→ **Exercise aim**
Your copy of the entries must be exact, and it must not include the pictures.

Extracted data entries
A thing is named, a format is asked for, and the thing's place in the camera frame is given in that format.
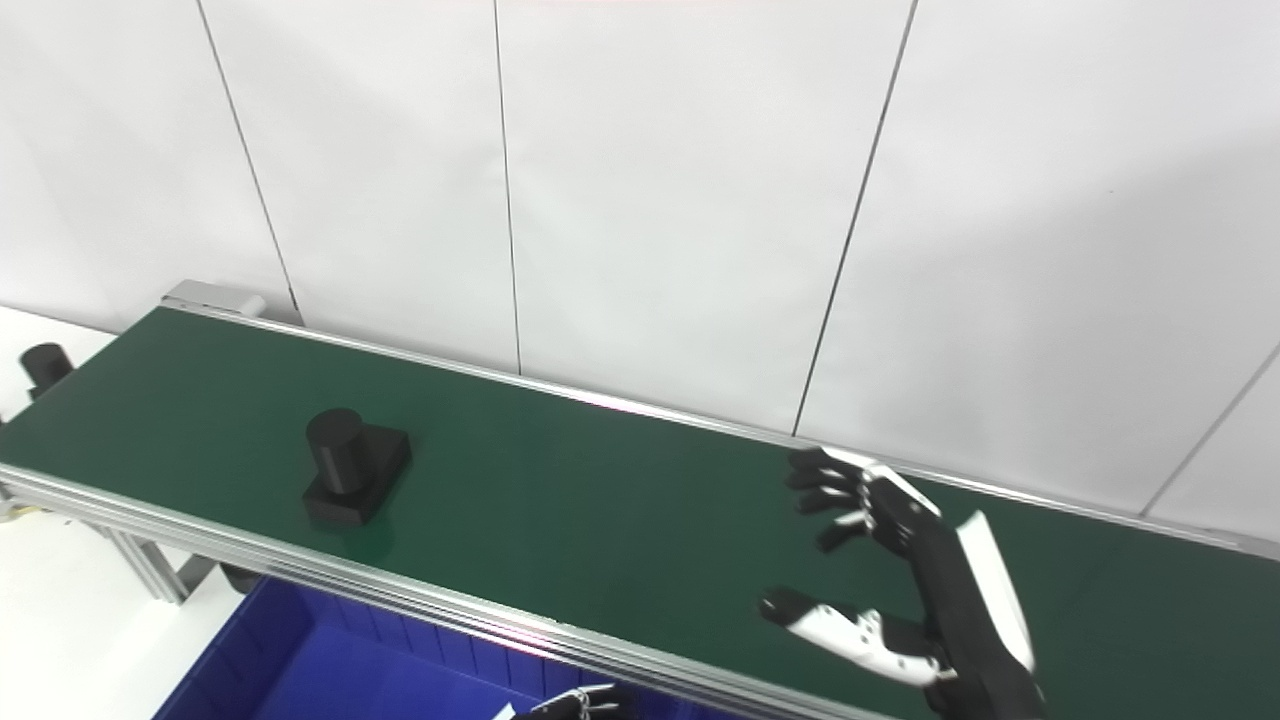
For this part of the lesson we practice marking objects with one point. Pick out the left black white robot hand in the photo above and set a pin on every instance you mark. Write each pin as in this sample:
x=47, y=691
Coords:
x=585, y=705

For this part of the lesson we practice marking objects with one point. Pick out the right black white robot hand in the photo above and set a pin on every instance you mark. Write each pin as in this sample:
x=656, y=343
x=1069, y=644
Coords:
x=950, y=600

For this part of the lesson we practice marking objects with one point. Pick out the black cylinder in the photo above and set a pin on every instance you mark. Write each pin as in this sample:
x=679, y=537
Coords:
x=345, y=465

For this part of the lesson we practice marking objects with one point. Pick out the blue plastic bin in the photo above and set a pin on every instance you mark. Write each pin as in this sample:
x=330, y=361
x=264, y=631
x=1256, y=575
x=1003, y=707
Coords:
x=350, y=670

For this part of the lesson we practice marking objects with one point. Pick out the aluminium conveyor leg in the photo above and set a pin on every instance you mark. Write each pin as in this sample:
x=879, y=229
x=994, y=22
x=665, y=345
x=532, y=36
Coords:
x=155, y=570

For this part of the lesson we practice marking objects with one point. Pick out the black cylinder part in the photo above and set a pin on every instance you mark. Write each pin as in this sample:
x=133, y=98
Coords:
x=46, y=368

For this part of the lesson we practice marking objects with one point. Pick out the green conveyor belt aluminium frame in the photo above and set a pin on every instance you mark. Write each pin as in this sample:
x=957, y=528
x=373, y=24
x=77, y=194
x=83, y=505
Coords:
x=580, y=500

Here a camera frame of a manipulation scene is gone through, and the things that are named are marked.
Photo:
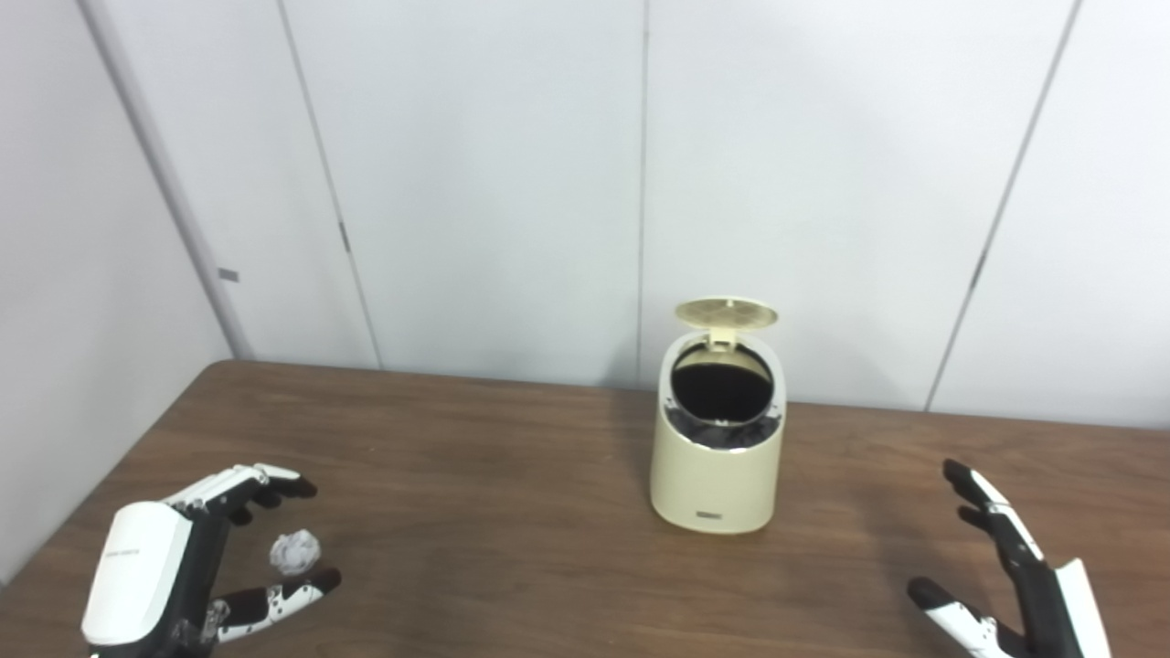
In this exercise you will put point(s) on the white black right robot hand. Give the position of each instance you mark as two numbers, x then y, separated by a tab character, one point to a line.
1051	612

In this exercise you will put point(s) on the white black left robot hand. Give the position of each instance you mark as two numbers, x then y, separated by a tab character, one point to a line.
137	567

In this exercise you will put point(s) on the white paper ball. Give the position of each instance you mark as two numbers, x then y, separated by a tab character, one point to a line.
295	552

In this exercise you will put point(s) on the black bin liner bag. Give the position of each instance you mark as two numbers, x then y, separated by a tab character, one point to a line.
722	393

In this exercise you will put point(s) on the cream round bin lid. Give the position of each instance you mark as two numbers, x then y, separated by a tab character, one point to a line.
727	313

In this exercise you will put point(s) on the grey wall corner post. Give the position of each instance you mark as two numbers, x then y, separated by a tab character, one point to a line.
160	174

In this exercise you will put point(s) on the cream-colored round bin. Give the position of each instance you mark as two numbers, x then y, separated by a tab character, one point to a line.
713	480

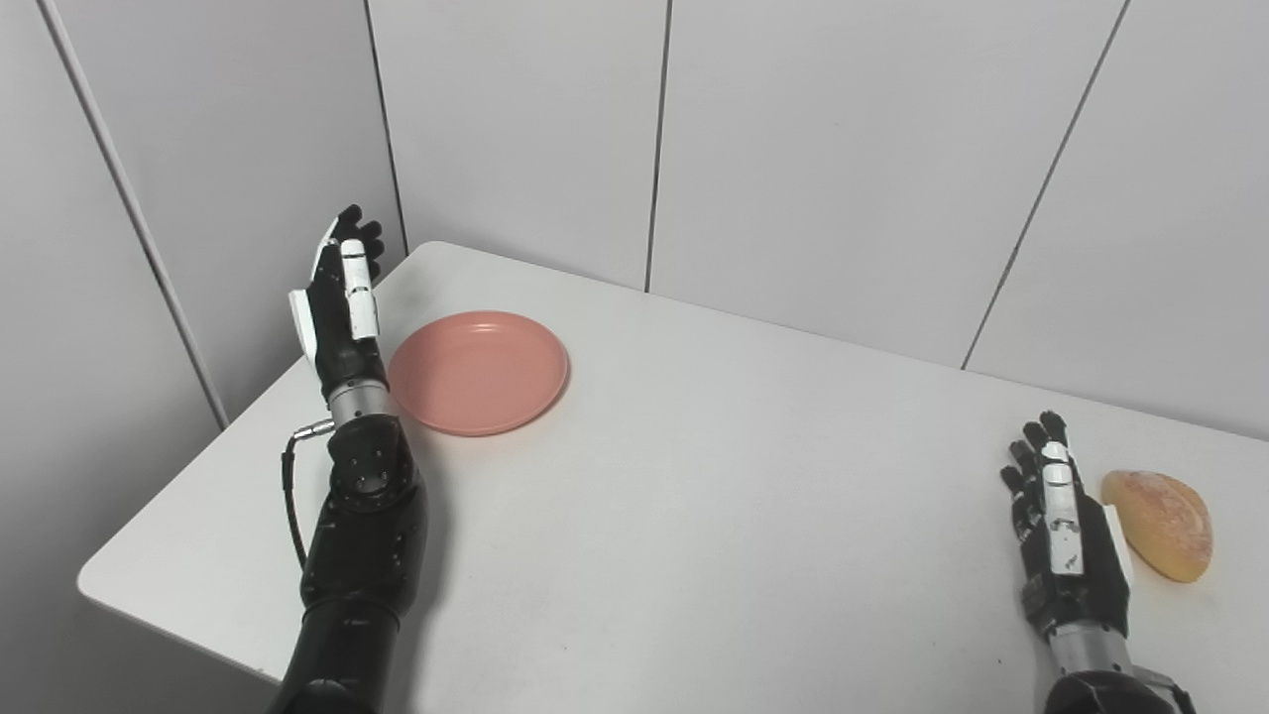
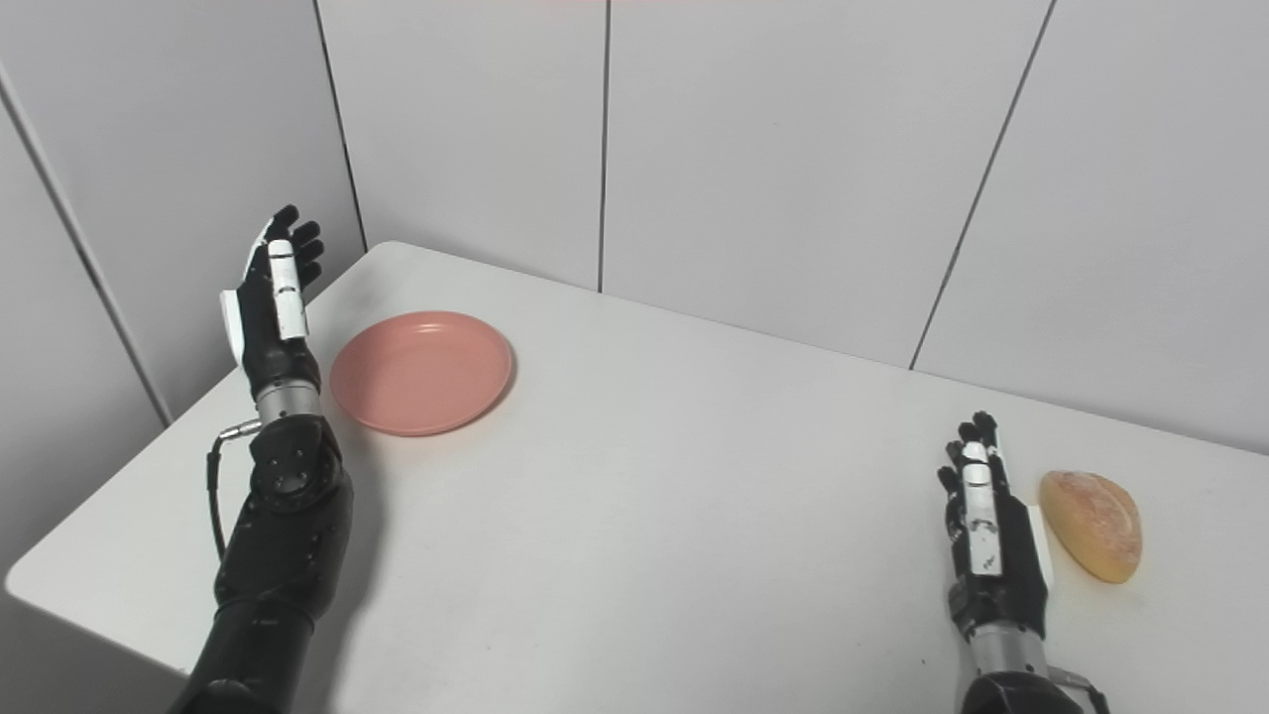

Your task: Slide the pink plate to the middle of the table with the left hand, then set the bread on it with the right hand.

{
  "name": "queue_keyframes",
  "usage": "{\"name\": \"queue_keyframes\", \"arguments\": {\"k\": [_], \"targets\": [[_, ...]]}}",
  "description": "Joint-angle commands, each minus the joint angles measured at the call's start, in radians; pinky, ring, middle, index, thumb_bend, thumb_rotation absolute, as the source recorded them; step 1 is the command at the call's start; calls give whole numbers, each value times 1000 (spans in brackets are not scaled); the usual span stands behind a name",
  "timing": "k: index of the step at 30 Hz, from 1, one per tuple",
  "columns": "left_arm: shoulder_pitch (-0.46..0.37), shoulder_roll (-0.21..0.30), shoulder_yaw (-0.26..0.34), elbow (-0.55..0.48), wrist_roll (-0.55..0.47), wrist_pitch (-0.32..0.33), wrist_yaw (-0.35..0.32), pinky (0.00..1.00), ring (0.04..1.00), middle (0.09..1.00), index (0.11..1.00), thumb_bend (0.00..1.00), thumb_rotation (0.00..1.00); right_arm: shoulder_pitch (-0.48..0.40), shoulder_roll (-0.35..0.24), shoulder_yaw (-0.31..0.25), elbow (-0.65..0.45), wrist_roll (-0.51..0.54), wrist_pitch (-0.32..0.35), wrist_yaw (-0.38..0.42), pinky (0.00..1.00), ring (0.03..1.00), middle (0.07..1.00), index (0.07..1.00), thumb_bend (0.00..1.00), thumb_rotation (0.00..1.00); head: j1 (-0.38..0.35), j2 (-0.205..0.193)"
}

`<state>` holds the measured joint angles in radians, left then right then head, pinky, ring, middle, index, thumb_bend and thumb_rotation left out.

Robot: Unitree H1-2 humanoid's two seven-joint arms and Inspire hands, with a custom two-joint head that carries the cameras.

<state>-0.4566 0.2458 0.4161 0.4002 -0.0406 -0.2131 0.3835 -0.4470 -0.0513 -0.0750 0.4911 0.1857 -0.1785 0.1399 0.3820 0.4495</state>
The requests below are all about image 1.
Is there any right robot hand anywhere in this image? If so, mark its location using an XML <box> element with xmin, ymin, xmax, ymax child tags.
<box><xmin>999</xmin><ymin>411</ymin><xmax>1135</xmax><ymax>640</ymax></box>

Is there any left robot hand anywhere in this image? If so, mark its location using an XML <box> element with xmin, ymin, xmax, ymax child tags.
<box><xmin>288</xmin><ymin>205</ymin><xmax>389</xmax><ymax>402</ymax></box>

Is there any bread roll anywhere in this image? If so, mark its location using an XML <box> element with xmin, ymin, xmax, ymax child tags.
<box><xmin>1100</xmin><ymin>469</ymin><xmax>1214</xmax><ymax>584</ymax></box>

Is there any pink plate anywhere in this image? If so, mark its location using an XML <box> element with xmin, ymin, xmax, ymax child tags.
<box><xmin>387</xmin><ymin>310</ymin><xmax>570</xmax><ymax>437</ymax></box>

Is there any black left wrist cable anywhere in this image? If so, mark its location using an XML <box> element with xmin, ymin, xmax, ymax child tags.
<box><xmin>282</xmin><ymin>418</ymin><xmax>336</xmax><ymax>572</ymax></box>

→ **Solution to this problem**
A thing is named, a format is asked for, and the thing's place in the camera frame is given in that format.
For this part of the lesson we practice marking objects with one point. Pick out the left black white robot hand in the photo above and set a pin on every instance you mark. Write each pin as in this sample:
x=47, y=691
Coords:
x=585, y=705

For this part of the lesson we practice marking objects with one point. Pick out the right black white robot hand in the photo above and set a pin on every instance you mark. Write each pin as in this sample:
x=656, y=343
x=1069, y=644
Coords:
x=950, y=600

For this part of the lesson we practice marking objects with one point. Pick out the black cylinder in the photo above and set a pin on every instance you mark. Write each pin as in this sample:
x=679, y=537
Coords:
x=345, y=465

For this part of the lesson we practice marking objects with one point. Pick out the blue plastic bin in the photo above and set a pin on every instance you mark. Write each pin as in this sample:
x=330, y=361
x=264, y=631
x=1256, y=575
x=1003, y=707
Coords:
x=350, y=670

For this part of the lesson we practice marking objects with one point. Pick out the aluminium conveyor leg in the photo above and set a pin on every instance you mark. Write each pin as in this sample:
x=879, y=229
x=994, y=22
x=665, y=345
x=532, y=36
Coords:
x=155, y=570

For this part of the lesson we practice marking objects with one point. Pick out the black cylinder part in the photo above and set a pin on every instance you mark. Write each pin as in this sample:
x=133, y=98
Coords:
x=46, y=368

For this part of the lesson we practice marking objects with one point. Pick out the green conveyor belt aluminium frame in the photo above and set a pin on every instance you mark. Write each pin as in this sample:
x=957, y=528
x=373, y=24
x=77, y=194
x=83, y=505
Coords:
x=580, y=500

Here a camera frame of a manipulation scene is gone through, and the things that are named are marked.
Photo:
In this exercise you will put point(s) on the white black right robot hand. Give the position of each instance you mark as two numbers, x then y, separated by a tab character, one point to a line.
1051	612

In this exercise you will put point(s) on the white black left robot hand. Give the position of each instance you mark as two numbers, x then y, separated by a tab character, one point to a line.
137	567

In this exercise you will put point(s) on the white paper ball. Give the position of each instance you mark as two numbers, x then y, separated by a tab character, one point to a line.
295	552

In this exercise you will put point(s) on the black bin liner bag. Give the position of each instance you mark as two numbers, x then y, separated by a tab character, one point to a line.
722	393

In this exercise you will put point(s) on the cream round bin lid. Give the position of each instance you mark as two numbers, x then y, separated by a tab character, one point to a line.
727	313

In this exercise you will put point(s) on the grey wall corner post. Give the position of each instance you mark as two numbers, x then y, separated by a tab character, one point to a line.
160	174

In this exercise you will put point(s) on the cream-colored round bin. Give the position of each instance you mark as two numbers, x then y, separated by a tab character, one point to a line.
713	480


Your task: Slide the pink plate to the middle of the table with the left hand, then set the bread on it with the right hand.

{
  "name": "queue_keyframes",
  "usage": "{\"name\": \"queue_keyframes\", \"arguments\": {\"k\": [_], \"targets\": [[_, ...]]}}",
  "description": "Joint-angle commands, each minus the joint angles measured at the call's start, in radians; pinky, ring, middle, index, thumb_bend, thumb_rotation absolute, as the source recorded them; step 1 is the command at the call's start; calls give whole numbers, each value times 1000 (spans in brackets are not scaled); the usual span stands behind a name",
  "timing": "k: index of the step at 30 Hz, from 1, one per tuple",
  "columns": "left_arm: shoulder_pitch (-0.46..0.37), shoulder_roll (-0.21..0.30), shoulder_yaw (-0.26..0.34), elbow (-0.55..0.48), wrist_roll (-0.55..0.47), wrist_pitch (-0.32..0.33), wrist_yaw (-0.35..0.32), pinky (0.00..1.00), ring (0.04..1.00), middle (0.09..1.00), index (0.11..1.00), thumb_bend (0.00..1.00), thumb_rotation (0.00..1.00); right_arm: shoulder_pitch (-0.48..0.40), shoulder_roll (-0.35..0.24), shoulder_yaw (-0.31..0.25), elbow (-0.65..0.45), wrist_roll (-0.51..0.54), wrist_pitch (-0.32..0.35), wrist_yaw (-0.38..0.42), pinky (0.00..1.00), ring (0.03..1.00), middle (0.07..1.00), index (0.07..1.00), thumb_bend (0.00..1.00), thumb_rotation (0.00..1.00); head: j1 (-0.38..0.35), j2 (-0.205..0.193)"
}

`<state>` holds the measured joint angles in radians, left then right then head, pinky, ring, middle, index, thumb_bend and thumb_rotation left out.

Robot: Unitree H1-2 humanoid's two seven-joint arms and Inspire hands, with a custom two-joint head that carries the cameras.

<state>-0.4566 0.2458 0.4161 0.4002 -0.0406 -0.2131 0.3835 -0.4470 -0.0513 -0.0750 0.4911 0.1857 -0.1785 0.1399 0.3820 0.4495</state>
The requests below are all about image 1.
Is there any right robot hand anywhere in this image? If so, mark its location using an XML <box> element with xmin, ymin, xmax, ymax child tags.
<box><xmin>999</xmin><ymin>411</ymin><xmax>1135</xmax><ymax>640</ymax></box>

Is there any left robot hand anywhere in this image? If so, mark its location using an XML <box> element with xmin, ymin, xmax, ymax child tags.
<box><xmin>288</xmin><ymin>205</ymin><xmax>389</xmax><ymax>402</ymax></box>

Is there any bread roll anywhere in this image? If so, mark its location using an XML <box> element with xmin, ymin, xmax, ymax child tags.
<box><xmin>1100</xmin><ymin>469</ymin><xmax>1214</xmax><ymax>584</ymax></box>

Is there any pink plate anywhere in this image? If so, mark its location using an XML <box> element with xmin, ymin, xmax, ymax child tags.
<box><xmin>387</xmin><ymin>310</ymin><xmax>570</xmax><ymax>437</ymax></box>

Is there any black left wrist cable anywhere in this image? If so, mark its location using an XML <box> element with xmin, ymin, xmax, ymax child tags.
<box><xmin>282</xmin><ymin>418</ymin><xmax>336</xmax><ymax>572</ymax></box>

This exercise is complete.